Recent frameworks extend BCL to enable architectural adaptation at each task boundary. The upper-level selects optimal architecture $\psi^*$ via derivative-free local search, while the lower-level computes weights—ensuring stability and continued performance as the data distribution shifts. Low-rank transfer mechanisms efficiently transplant learned features to new architectures, preventing knowledge loss at transition points (Hahn et al., 27 Jan 2026).

Stability during online CL is further promoted by bilevel hypernetworks (e.g., Dual-CBA), splitting bias correction into class-specific and agnostic adaptors, stabilizing output probabilities across abrupt distribution changes. Incremental Batch Normalization (IBN) addresses feature shift by freezing moving averages during adaptation and recomputing them only over balanced buffer batches (Wang et al., 2024).

6. Empirical Evidence and Comparative Results

Empirical studies of BCL demonstrate substantial gains over classical CL, memory replay, and meta-learning approaches:

Method	PermMNIST ACC (%)	CIFAR-100 ACC (%)	Forgetting FM (%)
ER (baseline)	78.5	62.2	7.7
BCL-Dual	92.8	67.8	2.8
Dual-CBA (ER)	-	29.1	8.9
BiCL	-	-	-
Bilevel coreset	79.3	37.6	-

BCL formulations yield higher average test accuracy and lower forgetting across a wide spectrum of datasets (MNIST, CIFAR, miniImageNet, Split CUB). Architectural search plus low-rank transfer smooths performance over task boundaries, and bilevel coreset selection improves buffer efficiency relative to uniform or heuristic sampling (Hahn et al., 27 Jan 2026, Pham et al., 2020, Borsos et al., 2020, Shaker et al., 2020, Wang et al., 2024).

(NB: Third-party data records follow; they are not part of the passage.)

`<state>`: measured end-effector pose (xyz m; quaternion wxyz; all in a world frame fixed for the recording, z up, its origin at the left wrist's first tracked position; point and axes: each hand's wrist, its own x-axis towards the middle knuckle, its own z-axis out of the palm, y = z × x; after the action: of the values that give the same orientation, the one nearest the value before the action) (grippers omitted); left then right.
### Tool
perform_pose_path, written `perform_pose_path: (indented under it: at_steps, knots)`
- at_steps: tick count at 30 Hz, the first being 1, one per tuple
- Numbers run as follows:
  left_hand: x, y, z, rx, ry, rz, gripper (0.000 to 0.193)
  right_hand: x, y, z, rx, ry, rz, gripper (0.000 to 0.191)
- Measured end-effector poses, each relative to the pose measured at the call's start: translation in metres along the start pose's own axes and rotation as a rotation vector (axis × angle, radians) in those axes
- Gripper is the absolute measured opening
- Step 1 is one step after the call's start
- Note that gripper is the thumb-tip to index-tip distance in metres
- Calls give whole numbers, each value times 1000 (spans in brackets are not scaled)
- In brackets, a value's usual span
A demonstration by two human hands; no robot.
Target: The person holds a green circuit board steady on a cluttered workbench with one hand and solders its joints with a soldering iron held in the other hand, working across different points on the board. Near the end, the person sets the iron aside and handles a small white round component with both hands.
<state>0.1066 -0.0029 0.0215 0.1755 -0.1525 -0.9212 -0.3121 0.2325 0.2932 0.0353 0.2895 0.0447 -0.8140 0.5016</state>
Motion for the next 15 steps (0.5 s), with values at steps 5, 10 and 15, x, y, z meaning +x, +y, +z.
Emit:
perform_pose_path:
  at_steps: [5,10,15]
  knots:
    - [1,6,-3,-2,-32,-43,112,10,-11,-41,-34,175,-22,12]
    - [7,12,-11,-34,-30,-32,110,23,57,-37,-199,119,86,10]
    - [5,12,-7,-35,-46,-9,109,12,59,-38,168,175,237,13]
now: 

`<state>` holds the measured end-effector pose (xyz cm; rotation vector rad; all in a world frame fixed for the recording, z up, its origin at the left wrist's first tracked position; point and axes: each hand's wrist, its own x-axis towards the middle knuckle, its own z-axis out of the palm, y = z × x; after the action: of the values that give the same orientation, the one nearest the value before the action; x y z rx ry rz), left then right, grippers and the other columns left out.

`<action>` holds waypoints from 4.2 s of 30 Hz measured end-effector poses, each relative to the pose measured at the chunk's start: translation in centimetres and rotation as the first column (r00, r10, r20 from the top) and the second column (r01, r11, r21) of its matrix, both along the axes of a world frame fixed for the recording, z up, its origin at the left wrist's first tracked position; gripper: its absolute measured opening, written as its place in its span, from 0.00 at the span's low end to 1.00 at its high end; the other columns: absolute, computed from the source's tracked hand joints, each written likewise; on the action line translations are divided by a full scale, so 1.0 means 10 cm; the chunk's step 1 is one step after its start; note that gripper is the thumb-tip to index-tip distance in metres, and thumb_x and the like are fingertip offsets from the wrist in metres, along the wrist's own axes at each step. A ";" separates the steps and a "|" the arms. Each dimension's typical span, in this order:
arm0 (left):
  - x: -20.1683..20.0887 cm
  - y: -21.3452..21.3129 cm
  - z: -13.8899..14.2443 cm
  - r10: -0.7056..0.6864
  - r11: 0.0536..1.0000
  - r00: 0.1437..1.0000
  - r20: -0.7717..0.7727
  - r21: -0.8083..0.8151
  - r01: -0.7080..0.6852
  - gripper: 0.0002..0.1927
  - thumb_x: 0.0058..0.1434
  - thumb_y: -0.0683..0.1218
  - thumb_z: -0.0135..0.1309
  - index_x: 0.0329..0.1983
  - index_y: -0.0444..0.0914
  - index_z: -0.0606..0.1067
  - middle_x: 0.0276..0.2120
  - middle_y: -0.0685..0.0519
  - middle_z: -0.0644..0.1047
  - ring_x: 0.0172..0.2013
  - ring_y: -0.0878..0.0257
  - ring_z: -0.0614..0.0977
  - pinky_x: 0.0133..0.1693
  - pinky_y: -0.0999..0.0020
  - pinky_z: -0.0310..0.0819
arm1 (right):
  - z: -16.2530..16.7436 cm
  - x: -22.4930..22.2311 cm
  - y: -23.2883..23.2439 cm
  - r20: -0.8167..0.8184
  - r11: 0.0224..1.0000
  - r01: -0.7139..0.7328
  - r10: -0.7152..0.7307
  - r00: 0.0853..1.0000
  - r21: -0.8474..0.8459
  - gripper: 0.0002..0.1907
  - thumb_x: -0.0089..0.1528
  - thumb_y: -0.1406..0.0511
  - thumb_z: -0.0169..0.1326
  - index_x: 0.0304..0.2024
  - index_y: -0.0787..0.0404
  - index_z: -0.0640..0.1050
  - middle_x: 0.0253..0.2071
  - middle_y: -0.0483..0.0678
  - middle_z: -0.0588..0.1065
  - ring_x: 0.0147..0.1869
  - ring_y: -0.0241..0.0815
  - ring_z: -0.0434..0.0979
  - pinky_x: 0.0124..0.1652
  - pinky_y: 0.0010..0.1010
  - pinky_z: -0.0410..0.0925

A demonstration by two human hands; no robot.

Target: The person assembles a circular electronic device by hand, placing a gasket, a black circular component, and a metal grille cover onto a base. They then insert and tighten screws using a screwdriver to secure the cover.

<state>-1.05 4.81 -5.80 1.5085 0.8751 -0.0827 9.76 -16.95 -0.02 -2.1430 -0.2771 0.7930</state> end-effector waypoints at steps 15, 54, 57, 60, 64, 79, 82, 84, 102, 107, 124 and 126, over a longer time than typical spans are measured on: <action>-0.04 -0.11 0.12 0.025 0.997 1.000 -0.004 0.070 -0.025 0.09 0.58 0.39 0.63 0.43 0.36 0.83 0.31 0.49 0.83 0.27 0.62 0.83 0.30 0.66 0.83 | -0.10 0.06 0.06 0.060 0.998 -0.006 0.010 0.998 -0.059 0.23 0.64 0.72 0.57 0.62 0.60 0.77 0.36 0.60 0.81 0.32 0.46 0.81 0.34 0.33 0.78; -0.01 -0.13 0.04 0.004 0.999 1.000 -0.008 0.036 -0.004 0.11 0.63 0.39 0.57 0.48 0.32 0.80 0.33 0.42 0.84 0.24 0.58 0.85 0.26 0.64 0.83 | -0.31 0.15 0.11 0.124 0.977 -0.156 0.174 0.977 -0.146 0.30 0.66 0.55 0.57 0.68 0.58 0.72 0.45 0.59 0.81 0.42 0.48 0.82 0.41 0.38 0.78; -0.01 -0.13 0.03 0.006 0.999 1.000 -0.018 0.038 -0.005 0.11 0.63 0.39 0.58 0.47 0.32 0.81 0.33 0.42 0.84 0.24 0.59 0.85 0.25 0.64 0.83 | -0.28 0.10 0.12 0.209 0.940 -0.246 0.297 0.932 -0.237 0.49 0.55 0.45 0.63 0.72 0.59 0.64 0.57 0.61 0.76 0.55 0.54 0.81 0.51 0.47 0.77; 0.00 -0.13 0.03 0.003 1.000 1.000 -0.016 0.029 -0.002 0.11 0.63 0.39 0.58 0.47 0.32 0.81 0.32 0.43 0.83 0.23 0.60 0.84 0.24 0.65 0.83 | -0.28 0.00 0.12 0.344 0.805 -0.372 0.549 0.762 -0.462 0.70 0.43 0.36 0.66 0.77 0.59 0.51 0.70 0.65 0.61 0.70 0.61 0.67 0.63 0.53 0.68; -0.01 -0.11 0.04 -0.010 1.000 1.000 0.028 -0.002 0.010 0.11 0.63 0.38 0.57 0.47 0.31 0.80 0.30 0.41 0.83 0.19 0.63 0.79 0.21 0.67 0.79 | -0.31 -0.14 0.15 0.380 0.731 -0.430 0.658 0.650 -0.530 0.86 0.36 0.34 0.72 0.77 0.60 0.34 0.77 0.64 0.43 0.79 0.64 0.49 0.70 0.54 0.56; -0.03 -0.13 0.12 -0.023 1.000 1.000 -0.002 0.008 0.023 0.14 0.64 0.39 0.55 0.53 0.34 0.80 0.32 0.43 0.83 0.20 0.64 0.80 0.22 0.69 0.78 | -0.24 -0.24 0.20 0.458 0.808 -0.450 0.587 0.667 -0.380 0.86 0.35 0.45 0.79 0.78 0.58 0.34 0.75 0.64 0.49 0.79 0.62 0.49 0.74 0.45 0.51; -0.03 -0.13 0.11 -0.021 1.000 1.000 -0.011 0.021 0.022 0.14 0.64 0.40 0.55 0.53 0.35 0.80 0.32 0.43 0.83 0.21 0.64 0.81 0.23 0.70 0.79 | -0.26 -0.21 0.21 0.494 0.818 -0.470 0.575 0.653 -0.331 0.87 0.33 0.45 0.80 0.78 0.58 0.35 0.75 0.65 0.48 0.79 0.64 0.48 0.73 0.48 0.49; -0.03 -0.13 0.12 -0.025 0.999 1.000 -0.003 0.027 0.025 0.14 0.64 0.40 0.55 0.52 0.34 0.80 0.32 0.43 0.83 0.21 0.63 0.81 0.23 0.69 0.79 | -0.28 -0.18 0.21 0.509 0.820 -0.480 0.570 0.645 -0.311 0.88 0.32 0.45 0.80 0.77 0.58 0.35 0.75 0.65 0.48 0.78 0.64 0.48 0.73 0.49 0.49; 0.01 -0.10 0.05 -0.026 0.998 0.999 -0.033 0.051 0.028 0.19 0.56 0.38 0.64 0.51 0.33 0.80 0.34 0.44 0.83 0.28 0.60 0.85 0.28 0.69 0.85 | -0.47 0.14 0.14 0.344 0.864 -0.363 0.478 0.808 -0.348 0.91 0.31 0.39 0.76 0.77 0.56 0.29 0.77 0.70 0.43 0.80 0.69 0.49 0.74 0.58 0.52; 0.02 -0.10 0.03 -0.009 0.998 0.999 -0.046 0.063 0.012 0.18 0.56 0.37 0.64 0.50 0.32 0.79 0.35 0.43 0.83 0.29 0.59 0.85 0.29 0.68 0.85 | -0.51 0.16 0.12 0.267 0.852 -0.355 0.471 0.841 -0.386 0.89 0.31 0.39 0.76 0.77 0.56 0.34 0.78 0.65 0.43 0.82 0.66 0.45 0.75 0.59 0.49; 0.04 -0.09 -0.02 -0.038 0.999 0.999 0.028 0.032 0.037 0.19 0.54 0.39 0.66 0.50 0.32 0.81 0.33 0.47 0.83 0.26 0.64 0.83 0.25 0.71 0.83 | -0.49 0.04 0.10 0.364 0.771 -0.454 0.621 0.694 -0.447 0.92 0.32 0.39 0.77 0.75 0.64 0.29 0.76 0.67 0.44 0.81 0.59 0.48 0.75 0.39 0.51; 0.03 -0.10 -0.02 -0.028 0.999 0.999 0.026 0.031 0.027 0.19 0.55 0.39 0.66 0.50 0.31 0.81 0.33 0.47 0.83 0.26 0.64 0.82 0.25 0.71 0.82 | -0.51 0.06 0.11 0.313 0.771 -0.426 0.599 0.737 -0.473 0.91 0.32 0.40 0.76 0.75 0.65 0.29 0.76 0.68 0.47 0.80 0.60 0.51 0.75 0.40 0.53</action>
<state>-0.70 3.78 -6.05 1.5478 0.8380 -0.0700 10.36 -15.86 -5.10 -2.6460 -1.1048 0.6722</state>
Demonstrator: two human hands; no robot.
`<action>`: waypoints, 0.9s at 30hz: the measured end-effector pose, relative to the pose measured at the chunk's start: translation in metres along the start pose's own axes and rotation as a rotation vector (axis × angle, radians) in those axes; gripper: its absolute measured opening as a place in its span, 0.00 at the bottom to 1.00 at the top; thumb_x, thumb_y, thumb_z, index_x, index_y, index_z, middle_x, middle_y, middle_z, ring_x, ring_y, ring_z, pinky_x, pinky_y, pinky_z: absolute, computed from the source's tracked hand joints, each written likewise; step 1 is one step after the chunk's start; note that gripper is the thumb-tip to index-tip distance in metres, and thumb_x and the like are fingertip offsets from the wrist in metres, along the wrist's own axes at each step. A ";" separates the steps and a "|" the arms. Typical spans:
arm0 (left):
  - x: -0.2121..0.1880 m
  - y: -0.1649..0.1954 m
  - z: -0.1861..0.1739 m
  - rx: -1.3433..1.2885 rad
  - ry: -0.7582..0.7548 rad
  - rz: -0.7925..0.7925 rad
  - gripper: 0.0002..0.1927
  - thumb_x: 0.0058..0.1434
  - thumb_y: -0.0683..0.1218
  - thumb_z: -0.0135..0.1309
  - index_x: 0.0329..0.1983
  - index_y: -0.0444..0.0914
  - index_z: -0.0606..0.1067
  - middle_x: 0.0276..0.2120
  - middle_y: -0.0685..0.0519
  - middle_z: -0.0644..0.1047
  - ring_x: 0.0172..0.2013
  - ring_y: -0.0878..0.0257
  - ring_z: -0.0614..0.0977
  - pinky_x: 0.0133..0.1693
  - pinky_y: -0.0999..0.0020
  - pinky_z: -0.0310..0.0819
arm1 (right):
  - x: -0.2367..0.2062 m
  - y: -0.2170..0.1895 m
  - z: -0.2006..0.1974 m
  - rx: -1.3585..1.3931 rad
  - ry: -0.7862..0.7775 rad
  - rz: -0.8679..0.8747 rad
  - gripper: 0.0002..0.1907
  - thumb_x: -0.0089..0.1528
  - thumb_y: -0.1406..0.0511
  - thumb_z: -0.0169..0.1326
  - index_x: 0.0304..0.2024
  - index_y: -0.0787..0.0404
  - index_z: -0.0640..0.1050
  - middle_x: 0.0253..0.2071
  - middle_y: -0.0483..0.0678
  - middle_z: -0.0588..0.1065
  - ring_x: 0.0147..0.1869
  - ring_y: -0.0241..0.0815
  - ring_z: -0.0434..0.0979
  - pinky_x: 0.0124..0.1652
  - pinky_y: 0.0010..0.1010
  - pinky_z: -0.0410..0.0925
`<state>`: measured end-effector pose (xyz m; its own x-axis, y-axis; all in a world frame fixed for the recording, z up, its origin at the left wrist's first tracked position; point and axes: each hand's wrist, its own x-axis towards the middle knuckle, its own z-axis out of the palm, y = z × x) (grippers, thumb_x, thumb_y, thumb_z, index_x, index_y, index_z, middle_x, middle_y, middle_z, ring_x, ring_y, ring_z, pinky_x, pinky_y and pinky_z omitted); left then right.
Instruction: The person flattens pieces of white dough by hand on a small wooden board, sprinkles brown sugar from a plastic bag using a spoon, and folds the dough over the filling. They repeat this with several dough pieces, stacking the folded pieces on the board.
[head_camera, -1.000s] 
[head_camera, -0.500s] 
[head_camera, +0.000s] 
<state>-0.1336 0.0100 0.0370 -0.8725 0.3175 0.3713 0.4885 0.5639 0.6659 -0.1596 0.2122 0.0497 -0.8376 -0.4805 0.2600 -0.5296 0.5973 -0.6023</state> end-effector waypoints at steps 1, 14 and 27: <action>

7. Future Directions and Limitations

Open challenges in BCL include:

Second-order optimization schemes: Improving fidelity of outer loop updates may further boost generalization but incurs computational costs (Pham et al., 2020).
Adaptive memory allocation: Dynamic tuning of replay vs. generalization buffers and informed shrinking of coresets can optimize performance under stricter resource constraints (Borsos et al., 2020).
Task-agnostic class-incremental learning: Extending the dual-memory and bilevel optimization paradigm to settings lacking explicit task boundaries or labels (Pham et al., 2020).
Biologically-inspired consolidation: Enhancing synaptic stability mechanisms and integrating more sophisticated distillation or elastic weight consolidation in the hierarchical loop (Pham et al., 2020).
Scalable kernel-proxy models: Accelerating coreset selection for deep networks with larger buffer sizes (Borsos et al., 2020).

BCL unifies multiple strands of continual, meta-, and architecture learning through rigorous hierarchical optimization, principled memory management, and theoretically justified stability mechanisms. Its empirical efficacy and extensibility position it as a central paradigm in continual learning research.